What is the count of lines below that include "document"? Reply with nothing else.

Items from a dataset
○ ○ ○ ○ ○ ○ ○

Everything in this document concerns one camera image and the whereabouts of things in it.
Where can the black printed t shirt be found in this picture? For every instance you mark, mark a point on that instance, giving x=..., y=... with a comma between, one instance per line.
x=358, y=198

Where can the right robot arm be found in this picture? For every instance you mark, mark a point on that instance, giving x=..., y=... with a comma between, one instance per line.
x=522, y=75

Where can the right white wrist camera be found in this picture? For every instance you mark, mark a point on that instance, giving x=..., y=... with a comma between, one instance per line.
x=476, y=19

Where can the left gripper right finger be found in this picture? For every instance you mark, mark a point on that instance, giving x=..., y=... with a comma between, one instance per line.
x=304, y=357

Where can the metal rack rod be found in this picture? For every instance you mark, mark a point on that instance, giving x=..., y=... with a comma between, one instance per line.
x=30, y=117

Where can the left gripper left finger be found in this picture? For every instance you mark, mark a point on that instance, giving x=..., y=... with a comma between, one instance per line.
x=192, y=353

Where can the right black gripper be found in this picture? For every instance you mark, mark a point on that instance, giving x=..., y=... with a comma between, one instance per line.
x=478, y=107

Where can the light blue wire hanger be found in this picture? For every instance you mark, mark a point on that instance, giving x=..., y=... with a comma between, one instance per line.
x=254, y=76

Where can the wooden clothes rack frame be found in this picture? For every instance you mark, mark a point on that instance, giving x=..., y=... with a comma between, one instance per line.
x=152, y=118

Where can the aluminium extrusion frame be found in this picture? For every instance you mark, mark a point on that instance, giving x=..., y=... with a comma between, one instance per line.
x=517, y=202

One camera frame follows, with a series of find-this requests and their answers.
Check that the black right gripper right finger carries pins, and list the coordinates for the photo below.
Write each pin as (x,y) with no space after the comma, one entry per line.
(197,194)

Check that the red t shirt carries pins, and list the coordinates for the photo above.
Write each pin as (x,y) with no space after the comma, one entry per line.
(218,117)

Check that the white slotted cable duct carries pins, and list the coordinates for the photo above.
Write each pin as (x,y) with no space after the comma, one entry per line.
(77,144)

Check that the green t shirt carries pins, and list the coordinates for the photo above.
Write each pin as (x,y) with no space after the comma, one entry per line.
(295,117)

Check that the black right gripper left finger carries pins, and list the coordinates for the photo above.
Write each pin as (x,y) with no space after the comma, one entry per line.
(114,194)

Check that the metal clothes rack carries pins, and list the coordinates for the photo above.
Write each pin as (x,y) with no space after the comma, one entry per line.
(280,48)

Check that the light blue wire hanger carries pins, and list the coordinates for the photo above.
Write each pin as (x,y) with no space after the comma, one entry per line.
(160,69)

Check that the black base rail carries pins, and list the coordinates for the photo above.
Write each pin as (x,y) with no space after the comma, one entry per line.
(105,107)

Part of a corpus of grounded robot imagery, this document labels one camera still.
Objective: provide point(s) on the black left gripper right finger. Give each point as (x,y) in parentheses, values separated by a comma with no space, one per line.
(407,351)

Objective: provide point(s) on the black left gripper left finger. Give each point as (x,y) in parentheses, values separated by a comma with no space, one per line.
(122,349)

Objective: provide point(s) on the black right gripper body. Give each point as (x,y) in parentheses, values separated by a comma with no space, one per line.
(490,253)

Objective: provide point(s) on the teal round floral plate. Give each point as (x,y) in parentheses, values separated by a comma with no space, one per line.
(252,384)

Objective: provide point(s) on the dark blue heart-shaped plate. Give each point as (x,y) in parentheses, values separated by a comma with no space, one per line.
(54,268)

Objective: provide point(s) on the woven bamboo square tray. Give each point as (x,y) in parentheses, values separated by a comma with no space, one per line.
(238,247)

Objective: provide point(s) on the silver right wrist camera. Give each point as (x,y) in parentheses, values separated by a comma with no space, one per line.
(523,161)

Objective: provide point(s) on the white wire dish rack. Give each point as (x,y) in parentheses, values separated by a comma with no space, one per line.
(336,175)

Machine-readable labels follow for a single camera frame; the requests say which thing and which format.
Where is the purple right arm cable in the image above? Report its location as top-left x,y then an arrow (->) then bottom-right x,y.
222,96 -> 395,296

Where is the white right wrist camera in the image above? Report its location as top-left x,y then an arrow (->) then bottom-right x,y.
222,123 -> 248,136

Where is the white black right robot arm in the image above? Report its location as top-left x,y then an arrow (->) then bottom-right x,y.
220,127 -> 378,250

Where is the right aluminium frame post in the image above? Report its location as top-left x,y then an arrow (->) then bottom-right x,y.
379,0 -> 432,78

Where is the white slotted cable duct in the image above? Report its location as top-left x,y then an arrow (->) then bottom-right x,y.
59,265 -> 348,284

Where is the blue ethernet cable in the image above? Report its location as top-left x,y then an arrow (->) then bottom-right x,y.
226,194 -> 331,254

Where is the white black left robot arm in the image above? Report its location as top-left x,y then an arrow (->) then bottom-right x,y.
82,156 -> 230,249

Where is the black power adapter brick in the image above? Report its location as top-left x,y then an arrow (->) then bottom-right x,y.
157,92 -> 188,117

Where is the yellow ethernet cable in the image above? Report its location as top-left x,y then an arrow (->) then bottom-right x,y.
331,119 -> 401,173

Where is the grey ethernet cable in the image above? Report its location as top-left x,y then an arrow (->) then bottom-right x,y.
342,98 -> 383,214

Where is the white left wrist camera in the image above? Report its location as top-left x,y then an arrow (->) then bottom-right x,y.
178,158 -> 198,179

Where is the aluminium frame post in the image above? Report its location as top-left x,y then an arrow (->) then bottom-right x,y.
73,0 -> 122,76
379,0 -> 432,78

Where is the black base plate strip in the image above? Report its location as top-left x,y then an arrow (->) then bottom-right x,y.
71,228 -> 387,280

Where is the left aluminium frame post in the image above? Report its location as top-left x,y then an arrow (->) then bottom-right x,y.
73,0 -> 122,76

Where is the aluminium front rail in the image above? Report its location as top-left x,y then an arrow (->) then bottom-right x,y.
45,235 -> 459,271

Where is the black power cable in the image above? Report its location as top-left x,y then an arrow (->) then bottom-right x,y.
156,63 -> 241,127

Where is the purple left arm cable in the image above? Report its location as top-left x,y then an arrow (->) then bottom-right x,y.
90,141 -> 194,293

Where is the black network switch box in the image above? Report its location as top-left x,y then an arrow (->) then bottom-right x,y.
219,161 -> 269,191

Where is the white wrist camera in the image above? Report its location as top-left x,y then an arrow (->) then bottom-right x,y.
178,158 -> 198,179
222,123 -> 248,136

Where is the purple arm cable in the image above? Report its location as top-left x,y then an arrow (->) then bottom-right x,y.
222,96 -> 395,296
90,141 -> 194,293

○ ○ ○ ○ ○ ○ ○

● **Exercise result**
2